## Problem requirements
Among the lines below, some may hold the word "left"; state how many do, giving only the number.

## Dataset content

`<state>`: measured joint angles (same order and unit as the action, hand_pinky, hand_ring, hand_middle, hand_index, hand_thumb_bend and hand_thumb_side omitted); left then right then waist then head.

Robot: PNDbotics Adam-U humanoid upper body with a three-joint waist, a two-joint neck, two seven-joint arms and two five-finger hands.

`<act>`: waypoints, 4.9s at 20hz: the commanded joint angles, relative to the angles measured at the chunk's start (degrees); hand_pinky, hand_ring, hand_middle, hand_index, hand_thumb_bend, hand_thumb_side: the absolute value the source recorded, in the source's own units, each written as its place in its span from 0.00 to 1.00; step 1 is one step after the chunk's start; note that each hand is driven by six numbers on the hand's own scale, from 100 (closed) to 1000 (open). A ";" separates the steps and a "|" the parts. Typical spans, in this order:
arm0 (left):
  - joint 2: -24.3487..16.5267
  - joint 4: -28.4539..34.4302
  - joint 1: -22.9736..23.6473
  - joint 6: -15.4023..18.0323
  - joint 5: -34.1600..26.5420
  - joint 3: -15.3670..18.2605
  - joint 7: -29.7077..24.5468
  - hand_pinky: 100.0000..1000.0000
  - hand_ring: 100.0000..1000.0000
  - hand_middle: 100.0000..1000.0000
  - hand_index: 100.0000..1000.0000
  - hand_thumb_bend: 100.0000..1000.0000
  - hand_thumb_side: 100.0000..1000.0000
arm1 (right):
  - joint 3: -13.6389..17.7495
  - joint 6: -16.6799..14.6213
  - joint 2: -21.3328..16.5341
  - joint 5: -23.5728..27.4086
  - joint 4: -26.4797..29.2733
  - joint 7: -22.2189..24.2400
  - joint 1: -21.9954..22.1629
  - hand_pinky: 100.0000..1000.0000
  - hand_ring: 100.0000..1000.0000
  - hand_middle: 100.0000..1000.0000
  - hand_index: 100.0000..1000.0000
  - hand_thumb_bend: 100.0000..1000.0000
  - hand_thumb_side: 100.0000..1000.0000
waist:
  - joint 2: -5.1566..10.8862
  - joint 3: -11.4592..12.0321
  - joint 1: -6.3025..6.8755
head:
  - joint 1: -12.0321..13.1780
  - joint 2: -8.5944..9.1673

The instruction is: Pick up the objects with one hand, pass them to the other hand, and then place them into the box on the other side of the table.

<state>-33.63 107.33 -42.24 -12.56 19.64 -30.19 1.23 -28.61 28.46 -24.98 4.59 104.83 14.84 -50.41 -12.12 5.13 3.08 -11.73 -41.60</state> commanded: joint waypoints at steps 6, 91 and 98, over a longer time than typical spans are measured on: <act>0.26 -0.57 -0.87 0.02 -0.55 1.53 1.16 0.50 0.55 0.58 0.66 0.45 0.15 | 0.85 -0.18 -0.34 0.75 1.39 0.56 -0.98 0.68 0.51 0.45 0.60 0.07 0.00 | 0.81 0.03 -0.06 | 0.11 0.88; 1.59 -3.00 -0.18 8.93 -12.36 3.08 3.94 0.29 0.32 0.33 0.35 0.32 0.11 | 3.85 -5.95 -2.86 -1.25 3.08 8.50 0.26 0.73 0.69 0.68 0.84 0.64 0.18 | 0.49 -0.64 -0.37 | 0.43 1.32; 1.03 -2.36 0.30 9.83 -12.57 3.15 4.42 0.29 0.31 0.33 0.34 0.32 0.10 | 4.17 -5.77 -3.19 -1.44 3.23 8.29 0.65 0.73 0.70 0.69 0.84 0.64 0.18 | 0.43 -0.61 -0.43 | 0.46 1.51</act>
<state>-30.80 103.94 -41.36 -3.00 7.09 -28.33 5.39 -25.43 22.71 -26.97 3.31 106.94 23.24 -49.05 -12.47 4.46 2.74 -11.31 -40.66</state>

## Answer to this problem
2